I have a Spark DataFrame (using PySpark 1.5.1) and would like to add a new column.

I’ve tried the following without any success:

type(randomed_hours) # => list

# Create in Python and transform to RDD

new_col = pd.DataFrame(randomed_hours, columns=['new_col'])

spark_new_col = sqlContext.createDataFrame(new_col)

my_df_spark.withColumn("hours", spark_new_col["new_col"])

Also got an error using this:

my_df_spark.withColumn("hours",  sc.parallelize(randomed_hours))

So how do I add a new column (based on Python vector) to an existing DataFrame with PySpark?


回答 0

您不能将任意列添加到DataFrameSpark中。只能通过使用文字来创建新列(其他文字类型在如何在Spark DataFrame中添加常量列中进行了描述)。

from pyspark.sql.functions import lit

df = sqlContext.createDataFrame(
    [(1, "a", 23.0), (3, "B", -23.0)], ("x1", "x2", "x3"))

df_with_x4 = df.withColumn("x4", lit(0))
df_with_x4.show()

## +---+---+-----+---+
## | x1| x2|   x3| x4|
## +---+---+-----+---+
## |  1|  a| 23.0|  0|
## |  3|  B|-23.0|  0|
## +---+---+-----+---+

转换现有列:

from pyspark.sql.functions import exp

df_with_x5 = df_with_x4.withColumn("x5", exp("x3"))
df_with_x5.show()

## +---+---+-----+---+--------------------+
## | x1| x2|   x3| x4|                  x5|
## +---+---+-----+---+--------------------+
## |  1|  a| 23.0|  0| 9.744803446248903E9|
## |  3|  B|-23.0|  0|1.026187963170189...|
## +---+---+-----+---+--------------------+

包括使用join

from pyspark.sql.functions import exp

lookup = sqlContext.createDataFrame([(1, "foo"), (2, "bar")], ("k", "v"))
df_with_x6 = (df_with_x5
    .join(lookup, col("x1") == col("k"), "leftouter")
    .drop("k")
    .withColumnRenamed("v", "x6"))

## +---+---+-----+---+--------------------+----+
## | x1| x2|   x3| x4|                  x5|  x6|
## +---+---+-----+---+--------------------+----+
## |  1|  a| 23.0|  0| 9.744803446248903E9| foo|
## |  3|  B|-23.0|  0|1.026187963170189...|null|
## +---+---+-----+---+--------------------+----+

或使用函数/ udf生成:

from pyspark.sql.functions import rand

df_with_x7 = df_with_x6.withColumn("x7", rand())
df_with_x7.show()

## +---+---+-----+---+--------------------+----+-------------------+
## | x1| x2|   x3| x4|                  x5|  x6|                 x7|
## +---+---+-----+---+--------------------+----+-------------------+
## |  1|  a| 23.0|  0| 9.744803446248903E9| foo|0.41930610446846617|
## |  3|  B|-23.0|  0|1.026187963170189...|null|0.37801881545497873|
## +---+---+-----+---+--------------------+----+-------------------+

在性能方面,pyspark.sql.functions映射到Catalyst表达式的内置函数()通常优于Python用户定义的函数。

如果要添加任意RDD的内容作为列,则可以

  • 行号添加到现有数据框
  • 调用zipWithIndexRDD并将其转换为数据帧
  • 使用索引作为连接键来连接两者

You cannot add an arbitrary column to a DataFrame in Spark.
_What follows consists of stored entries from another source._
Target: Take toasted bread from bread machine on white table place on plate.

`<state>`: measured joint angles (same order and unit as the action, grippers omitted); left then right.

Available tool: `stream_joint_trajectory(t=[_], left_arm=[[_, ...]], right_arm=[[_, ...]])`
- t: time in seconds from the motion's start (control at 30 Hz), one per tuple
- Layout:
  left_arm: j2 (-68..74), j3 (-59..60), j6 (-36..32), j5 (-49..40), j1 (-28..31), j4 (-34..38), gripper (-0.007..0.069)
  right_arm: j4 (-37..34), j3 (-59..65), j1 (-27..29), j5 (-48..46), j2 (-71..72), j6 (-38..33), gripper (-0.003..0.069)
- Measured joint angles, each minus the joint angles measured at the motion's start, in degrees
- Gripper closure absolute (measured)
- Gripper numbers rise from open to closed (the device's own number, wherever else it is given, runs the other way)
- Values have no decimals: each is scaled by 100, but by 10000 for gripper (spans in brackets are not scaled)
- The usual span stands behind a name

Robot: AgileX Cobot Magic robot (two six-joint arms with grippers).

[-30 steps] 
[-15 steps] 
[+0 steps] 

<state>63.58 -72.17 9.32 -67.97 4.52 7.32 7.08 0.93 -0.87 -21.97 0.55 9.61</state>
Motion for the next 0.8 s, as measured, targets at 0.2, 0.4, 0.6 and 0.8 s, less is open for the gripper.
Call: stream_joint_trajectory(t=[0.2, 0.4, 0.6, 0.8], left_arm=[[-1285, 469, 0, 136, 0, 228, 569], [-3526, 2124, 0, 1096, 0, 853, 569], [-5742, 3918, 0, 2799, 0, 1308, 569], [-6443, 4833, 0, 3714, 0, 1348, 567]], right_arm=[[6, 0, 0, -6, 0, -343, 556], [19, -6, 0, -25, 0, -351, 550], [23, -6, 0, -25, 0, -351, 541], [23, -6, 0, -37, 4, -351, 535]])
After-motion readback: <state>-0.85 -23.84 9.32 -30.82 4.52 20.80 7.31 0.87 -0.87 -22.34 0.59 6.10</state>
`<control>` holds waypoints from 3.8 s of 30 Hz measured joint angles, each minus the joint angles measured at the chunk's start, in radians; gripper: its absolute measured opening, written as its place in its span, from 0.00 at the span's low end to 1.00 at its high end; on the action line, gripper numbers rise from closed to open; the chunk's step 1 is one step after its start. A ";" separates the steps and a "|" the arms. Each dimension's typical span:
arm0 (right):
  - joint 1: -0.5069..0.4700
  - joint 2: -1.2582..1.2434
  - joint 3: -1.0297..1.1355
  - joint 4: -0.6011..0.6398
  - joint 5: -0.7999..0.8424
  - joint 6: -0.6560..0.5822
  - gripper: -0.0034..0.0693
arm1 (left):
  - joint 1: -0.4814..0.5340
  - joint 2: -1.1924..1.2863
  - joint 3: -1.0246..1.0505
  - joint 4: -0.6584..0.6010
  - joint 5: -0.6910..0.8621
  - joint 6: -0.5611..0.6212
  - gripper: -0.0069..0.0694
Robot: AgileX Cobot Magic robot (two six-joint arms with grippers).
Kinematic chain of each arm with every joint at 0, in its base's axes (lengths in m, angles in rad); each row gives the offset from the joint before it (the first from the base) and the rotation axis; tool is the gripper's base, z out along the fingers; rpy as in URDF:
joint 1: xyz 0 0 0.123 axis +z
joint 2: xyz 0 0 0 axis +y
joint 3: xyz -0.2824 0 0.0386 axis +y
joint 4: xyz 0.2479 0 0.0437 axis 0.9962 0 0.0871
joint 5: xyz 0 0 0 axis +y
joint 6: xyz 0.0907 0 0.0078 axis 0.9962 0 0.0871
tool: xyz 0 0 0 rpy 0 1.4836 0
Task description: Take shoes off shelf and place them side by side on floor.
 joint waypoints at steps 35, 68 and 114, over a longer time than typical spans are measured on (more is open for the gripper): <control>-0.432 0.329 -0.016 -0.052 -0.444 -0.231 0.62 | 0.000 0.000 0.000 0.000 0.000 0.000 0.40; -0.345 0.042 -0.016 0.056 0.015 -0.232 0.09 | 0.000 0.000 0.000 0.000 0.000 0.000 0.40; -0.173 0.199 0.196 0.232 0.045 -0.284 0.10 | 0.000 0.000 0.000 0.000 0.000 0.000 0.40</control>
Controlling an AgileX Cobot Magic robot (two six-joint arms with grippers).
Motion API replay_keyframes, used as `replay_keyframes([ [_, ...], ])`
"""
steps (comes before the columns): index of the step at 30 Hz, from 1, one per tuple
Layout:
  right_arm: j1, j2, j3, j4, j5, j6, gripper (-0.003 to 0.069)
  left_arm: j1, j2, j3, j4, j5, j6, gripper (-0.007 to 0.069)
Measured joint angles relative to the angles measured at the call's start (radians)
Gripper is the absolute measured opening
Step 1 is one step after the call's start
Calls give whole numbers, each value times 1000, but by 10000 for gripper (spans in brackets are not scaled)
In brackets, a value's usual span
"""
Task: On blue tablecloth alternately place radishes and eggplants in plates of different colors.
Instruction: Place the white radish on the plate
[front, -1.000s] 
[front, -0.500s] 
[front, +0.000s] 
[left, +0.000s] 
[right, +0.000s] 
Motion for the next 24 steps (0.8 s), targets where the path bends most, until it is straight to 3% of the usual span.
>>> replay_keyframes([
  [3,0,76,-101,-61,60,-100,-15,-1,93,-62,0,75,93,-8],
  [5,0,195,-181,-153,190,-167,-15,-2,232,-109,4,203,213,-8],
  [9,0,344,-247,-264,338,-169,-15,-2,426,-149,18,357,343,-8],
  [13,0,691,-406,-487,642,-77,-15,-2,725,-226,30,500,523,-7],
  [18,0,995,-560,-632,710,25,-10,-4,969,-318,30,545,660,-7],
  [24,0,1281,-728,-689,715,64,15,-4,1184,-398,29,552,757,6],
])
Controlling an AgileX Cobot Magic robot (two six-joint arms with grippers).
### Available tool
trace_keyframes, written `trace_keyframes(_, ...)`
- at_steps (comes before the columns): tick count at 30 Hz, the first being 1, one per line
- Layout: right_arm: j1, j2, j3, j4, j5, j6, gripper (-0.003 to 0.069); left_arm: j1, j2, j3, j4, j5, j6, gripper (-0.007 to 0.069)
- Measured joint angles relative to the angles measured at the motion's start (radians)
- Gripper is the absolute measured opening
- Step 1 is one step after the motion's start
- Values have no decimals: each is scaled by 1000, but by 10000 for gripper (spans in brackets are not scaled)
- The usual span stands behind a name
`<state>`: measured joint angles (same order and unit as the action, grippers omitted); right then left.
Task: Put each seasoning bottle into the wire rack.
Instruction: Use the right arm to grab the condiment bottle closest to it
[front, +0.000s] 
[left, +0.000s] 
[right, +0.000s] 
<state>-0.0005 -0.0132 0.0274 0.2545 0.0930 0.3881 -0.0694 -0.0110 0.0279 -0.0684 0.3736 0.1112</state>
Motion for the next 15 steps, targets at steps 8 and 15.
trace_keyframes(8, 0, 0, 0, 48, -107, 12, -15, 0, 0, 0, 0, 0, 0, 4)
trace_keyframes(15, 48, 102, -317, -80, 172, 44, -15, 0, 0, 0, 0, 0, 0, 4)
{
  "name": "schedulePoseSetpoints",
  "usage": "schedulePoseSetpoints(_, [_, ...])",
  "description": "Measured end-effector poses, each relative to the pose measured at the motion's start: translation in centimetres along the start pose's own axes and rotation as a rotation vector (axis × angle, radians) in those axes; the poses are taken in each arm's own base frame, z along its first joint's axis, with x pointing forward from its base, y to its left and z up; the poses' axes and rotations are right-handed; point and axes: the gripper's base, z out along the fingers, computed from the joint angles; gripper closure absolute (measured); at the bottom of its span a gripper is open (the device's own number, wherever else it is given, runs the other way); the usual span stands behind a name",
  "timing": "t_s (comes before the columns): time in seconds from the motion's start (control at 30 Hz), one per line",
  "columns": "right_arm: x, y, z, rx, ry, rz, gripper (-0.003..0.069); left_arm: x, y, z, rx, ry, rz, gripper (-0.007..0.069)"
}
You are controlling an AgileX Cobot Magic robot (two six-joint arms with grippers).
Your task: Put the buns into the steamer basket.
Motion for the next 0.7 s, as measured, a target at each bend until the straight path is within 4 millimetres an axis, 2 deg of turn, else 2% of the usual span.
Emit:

New columns can be created only by using literals (other literal types are described in How to add a constant column in a Spark DataFrame?)

from pyspark.sql.functions import lit

df = sqlContext.createDataFrame(
    [(1, "a", 23.0), (3, "B", -23.0)], ("x1", "x2", "x3"))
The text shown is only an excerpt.